**TASK DESCRIPTION**
Go to the line containing "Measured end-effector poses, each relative" in the records below and print it and every following line exactly, on through the line containing "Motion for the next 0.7", then stop.
**** EXTRACTED RECORDS
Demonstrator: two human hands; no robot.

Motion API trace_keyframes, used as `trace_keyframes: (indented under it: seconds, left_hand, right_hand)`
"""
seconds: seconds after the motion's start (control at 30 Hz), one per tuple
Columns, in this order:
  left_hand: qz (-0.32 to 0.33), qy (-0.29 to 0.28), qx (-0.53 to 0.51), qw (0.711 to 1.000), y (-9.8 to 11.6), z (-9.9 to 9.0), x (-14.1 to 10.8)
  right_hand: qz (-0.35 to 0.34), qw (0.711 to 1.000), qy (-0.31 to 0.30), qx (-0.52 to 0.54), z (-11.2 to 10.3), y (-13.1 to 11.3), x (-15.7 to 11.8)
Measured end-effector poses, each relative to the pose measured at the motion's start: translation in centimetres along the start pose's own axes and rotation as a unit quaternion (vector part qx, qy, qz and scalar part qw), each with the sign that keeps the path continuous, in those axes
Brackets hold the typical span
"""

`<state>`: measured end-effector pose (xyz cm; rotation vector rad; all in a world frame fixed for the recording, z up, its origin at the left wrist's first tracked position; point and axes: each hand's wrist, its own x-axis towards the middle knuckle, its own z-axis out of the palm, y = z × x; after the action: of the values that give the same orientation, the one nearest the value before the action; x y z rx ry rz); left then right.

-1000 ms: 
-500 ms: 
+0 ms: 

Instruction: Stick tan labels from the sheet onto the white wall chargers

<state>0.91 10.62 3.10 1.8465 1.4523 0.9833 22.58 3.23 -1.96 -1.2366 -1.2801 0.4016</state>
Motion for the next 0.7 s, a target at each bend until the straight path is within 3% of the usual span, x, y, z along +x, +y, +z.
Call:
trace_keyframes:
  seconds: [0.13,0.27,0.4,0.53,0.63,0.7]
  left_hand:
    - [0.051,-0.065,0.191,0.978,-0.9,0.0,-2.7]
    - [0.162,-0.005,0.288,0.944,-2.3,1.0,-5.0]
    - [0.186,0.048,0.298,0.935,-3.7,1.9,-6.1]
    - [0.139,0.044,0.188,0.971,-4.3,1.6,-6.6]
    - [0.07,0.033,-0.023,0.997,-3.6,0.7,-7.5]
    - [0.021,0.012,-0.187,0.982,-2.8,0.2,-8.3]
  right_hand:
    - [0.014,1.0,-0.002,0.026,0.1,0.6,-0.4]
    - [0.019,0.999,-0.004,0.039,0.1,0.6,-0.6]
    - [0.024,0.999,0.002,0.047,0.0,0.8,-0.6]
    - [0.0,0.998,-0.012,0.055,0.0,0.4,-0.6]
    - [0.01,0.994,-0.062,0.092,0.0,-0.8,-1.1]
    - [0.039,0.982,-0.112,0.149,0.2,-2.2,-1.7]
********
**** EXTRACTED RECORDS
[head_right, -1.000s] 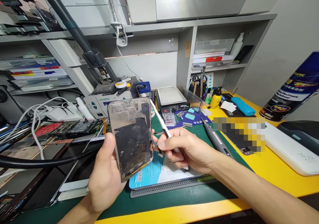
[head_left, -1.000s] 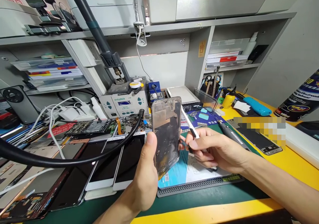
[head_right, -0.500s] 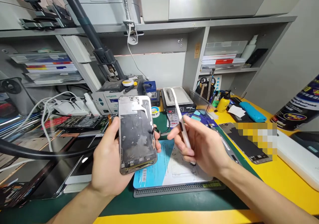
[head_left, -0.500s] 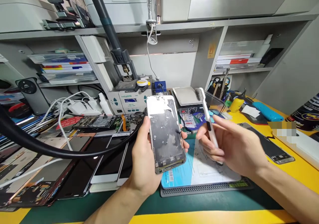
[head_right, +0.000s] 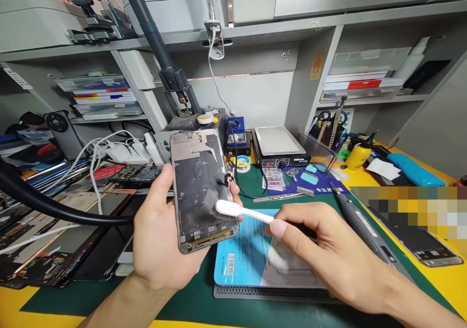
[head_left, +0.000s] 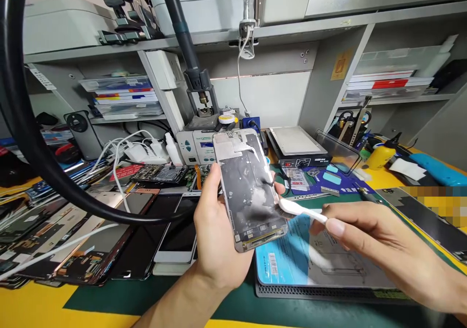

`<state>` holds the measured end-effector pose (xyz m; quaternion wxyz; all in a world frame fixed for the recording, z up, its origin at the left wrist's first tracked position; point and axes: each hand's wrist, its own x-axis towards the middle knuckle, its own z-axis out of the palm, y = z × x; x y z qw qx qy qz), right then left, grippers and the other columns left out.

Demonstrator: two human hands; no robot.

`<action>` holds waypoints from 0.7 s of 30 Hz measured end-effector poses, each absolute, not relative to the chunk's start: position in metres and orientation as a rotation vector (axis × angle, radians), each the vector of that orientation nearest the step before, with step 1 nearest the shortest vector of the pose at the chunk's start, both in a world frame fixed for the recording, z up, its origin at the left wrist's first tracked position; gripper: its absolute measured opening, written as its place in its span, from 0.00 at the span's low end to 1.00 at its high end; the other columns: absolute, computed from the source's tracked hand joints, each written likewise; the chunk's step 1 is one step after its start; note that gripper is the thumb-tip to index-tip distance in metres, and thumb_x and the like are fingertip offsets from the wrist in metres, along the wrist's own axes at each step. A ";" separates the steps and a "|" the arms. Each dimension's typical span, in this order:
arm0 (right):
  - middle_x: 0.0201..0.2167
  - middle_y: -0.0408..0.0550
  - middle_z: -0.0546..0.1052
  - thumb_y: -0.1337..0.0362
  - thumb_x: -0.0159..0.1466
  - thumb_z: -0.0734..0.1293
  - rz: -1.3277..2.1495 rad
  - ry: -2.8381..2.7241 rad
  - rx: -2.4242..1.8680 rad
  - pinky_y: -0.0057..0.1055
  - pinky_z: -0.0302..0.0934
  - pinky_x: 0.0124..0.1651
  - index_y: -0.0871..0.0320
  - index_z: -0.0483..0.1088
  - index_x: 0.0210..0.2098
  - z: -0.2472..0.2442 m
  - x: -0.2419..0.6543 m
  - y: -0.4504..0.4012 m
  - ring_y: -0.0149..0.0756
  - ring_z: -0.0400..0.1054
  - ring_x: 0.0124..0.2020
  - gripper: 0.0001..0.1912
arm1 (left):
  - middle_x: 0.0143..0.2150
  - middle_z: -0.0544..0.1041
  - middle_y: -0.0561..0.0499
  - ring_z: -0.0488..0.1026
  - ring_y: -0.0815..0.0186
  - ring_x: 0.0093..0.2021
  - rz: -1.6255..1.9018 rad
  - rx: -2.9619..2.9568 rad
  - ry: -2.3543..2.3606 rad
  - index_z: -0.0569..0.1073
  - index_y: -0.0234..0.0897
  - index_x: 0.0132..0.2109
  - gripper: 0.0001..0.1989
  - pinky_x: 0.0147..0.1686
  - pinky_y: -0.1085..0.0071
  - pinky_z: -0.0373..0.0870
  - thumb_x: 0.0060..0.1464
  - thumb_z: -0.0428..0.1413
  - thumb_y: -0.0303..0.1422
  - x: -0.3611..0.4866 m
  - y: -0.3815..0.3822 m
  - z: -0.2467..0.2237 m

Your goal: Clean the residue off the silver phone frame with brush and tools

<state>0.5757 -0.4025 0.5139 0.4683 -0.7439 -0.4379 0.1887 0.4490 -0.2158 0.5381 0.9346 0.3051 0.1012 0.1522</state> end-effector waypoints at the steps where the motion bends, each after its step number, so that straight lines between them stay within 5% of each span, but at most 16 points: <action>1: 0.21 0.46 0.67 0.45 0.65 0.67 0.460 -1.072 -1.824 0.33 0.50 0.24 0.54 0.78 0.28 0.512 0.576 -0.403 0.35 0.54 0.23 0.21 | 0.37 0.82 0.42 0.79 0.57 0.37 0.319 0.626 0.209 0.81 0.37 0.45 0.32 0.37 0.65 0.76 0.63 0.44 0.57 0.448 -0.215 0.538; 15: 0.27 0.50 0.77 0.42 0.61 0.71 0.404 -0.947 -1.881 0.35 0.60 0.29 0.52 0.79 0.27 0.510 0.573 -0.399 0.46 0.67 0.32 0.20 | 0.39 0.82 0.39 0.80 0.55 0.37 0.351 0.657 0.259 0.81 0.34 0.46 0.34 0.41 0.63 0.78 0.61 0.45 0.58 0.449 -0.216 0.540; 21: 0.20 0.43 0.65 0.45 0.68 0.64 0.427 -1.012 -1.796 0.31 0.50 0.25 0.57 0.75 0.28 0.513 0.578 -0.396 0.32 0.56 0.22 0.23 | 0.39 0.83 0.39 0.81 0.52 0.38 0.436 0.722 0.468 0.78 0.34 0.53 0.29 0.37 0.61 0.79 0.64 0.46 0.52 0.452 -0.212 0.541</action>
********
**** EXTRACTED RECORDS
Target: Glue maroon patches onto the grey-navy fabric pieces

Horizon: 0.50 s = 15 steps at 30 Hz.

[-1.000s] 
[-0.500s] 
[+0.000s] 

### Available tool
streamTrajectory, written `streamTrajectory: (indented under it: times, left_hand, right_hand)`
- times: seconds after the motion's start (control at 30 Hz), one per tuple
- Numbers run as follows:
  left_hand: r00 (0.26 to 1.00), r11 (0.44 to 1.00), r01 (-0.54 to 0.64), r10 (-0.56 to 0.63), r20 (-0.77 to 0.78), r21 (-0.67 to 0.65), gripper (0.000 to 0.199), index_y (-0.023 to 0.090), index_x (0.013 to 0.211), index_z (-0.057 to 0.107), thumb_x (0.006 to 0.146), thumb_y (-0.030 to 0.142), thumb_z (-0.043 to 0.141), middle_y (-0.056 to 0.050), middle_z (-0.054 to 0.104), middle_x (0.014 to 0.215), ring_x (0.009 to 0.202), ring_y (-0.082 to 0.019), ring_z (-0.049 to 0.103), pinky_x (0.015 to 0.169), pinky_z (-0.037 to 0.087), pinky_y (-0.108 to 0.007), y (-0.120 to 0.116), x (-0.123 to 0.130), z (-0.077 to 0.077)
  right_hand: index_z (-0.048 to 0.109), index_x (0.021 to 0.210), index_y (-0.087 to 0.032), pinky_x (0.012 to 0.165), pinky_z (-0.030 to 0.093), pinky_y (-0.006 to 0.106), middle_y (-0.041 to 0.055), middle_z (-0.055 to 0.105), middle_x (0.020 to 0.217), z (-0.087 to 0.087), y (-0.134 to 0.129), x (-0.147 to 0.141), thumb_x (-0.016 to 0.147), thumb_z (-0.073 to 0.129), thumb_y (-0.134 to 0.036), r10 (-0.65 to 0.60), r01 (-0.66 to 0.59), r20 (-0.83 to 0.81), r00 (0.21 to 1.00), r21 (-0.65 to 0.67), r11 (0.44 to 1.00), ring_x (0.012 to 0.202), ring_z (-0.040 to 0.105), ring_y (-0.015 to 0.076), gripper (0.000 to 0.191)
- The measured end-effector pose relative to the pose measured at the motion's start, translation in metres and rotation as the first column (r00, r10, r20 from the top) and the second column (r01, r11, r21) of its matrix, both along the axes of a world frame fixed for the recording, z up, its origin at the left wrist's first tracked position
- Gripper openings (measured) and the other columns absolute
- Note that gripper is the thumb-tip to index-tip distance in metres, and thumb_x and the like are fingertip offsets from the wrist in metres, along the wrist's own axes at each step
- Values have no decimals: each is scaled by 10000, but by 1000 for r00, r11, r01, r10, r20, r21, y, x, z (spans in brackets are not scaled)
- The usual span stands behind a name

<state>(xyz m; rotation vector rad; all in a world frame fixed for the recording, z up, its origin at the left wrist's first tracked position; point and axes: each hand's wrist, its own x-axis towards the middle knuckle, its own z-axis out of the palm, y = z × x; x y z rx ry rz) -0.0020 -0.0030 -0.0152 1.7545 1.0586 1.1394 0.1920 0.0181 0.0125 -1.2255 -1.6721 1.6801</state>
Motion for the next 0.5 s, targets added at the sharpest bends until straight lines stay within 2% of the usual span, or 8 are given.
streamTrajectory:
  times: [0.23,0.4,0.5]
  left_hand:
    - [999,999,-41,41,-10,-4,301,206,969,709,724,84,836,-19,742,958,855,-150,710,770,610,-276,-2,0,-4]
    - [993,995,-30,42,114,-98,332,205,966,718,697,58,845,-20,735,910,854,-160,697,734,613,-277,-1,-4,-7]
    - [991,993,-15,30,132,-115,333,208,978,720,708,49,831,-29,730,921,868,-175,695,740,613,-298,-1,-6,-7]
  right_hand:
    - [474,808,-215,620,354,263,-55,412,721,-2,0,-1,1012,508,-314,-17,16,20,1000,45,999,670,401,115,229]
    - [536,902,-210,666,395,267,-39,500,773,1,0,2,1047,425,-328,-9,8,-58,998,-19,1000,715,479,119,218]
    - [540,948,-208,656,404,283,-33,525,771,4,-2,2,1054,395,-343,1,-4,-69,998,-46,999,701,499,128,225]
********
**RESPONSE**
Measured end-effector poses, each relative to the pose measured at the motion's start: translation in centimetres along the start pose's own axes and rotation as a unit quaternion (vector part qx, qy, qz and scalar part qw), each with the sign that keeps the path continuous, in those axes
Brackets hold the typical span
"""

`<state>`: measured end-effector pose (xyz cm; rotation vector rad; all in a world frame fixed for the recording, z up, its origin at the left wrist's first tracked position; point and axes: each hand's wrist, its own x-axis towards the middle knuckle, its own z-axis out of the palm, y = z × x; after the action: of the values that give the same orientation, the one nearest the value before the action; x y z rx ry rz); left then right.

-1000 ms: 
-500 ms: 
+0 ms: 

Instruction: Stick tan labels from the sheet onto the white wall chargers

<state>0.91 10.62 3.10 1.8465 1.4523 0.9833 22.58 3.23 -1.96 -1.2366 -1.2801 0.4016</state>
Motion for the next 0.7 s, a target at each bend until the straight path is within 3% of the usual span, x, y, z along +x, +y, +z.

This exercise is now done.